# NO WONDER WE DON'T GET TIPS!



## SatMan (Mar 20, 2017)

I am not going to post who this is. You want to know? Go Fish!!!

I've read about long distance requests before but never had one. Well, finally had one today.

Got a ping in Hyde Park at 2 PM today. 30-something woman comes out of her house with a couple of bags so I assumed she was going to the airport or train station. I asked her where she was heading as I started to load her bags---had not started the trip at that point. She said she absolutely had to get to the University of Illinois that night. I asked her if she meant Champaign-Urbana. Nope-----she wanted to go to Southern Illinois University in Carbondale!!

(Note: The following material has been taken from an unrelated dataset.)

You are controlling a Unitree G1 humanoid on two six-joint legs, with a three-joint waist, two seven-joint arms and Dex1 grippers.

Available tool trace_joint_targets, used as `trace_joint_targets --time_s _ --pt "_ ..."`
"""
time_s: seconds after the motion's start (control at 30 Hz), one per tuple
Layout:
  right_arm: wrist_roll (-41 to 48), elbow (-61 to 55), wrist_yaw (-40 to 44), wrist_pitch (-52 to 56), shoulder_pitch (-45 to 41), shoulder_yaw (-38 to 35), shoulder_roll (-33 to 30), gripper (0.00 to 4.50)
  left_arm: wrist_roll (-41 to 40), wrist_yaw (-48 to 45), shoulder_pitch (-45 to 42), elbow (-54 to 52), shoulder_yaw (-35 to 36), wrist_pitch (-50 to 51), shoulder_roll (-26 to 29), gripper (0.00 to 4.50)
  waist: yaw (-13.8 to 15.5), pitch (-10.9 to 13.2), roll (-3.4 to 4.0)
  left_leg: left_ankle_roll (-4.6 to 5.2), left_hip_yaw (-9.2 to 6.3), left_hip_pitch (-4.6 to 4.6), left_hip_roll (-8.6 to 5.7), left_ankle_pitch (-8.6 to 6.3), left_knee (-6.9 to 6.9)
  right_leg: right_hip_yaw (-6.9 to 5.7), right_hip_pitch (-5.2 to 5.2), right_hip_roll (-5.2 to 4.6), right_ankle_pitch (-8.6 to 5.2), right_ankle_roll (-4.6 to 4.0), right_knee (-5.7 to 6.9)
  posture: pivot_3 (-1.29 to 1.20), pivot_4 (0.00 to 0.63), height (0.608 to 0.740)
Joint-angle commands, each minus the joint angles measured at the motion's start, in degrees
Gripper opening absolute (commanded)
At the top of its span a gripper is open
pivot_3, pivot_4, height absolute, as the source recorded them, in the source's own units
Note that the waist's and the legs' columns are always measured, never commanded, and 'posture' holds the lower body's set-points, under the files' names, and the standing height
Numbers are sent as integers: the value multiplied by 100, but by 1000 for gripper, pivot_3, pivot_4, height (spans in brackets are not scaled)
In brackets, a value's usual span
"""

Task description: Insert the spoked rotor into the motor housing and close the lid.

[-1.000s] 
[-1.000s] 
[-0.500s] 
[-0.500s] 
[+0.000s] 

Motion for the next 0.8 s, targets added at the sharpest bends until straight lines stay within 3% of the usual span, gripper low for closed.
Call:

I checked Google maps and found out that it was a 6 1/2 trip and 368 miles to her destination. *I did some quick calculations* and the fare would have come out to roughly $420. I considered that I had been driving 8 hours already--since 6AM. That would have meant that under the best of circumstances I would have logged in 20 hours today if I headed back to Chicago the same day. Most likely would have to get a motel room. 100% certainty I would be deadheading back. In effect that meant that I was only getting 1/2 the fare----gas, lodging tolls, wear and tear on me and the car. It just wasn't worth it. Some desperate driver might have jumped on the opportunity----I ain't desperate.

Told her no can do. She immediately freaked out and threatened to call Uber and "I will ruin your Uber career!" LMAO on that one. I finally decided I had had enough, got back in the car and drove off. I can't imagine having to spend 6-7 hours with that looney.

My reply: I'm sorry...But you were selfish and inconsiderate to this rider. YOU have no idea why she needed to get to Carbondale in such a rush that she be willing to spent 10 times more than taking Greyhound or Amtrak that would leave Chicago sometime after 4PM that same day. If you had done a little more research for Amtrak or Greyhound, for that you might have made her day instead of pissing her off and anyone she is going to tell about it. You could have giving her a trip to Union Station and EVERYONE would have been happy. I could go on for pages about be in business for yourself but reading some posts in here I can see that I would be wasting my time...In my opinion sir....YOU SUCK. You have to earn you tips. You just set the idea of tipping uber drivers back for years.... thanks for nothing.


----------



## chief_broom (Apr 10, 2017)

Lol!

I had a pax try to get me to take them to the Atlanta airport one afternoon. I too had been driving all day so I declined to take him. I had already started the trip when I asked him where we were going. I explained to him that the driver was unaware of the pax's destination when being called and that I'd been driving 10 hours already. I offered to take him to the local airport so he could rent a car (no doubt cheaper than his quote from Uber for the ride) or I knew of a local shuttle service that makes runs to the Atlanta airport throughout the day and I'd take him there. He declined my offer and said he'd call another Uber. Since I'd already accepted the ride I ended the ride there and gave him 4 bucks since he was charged the minimum fare. 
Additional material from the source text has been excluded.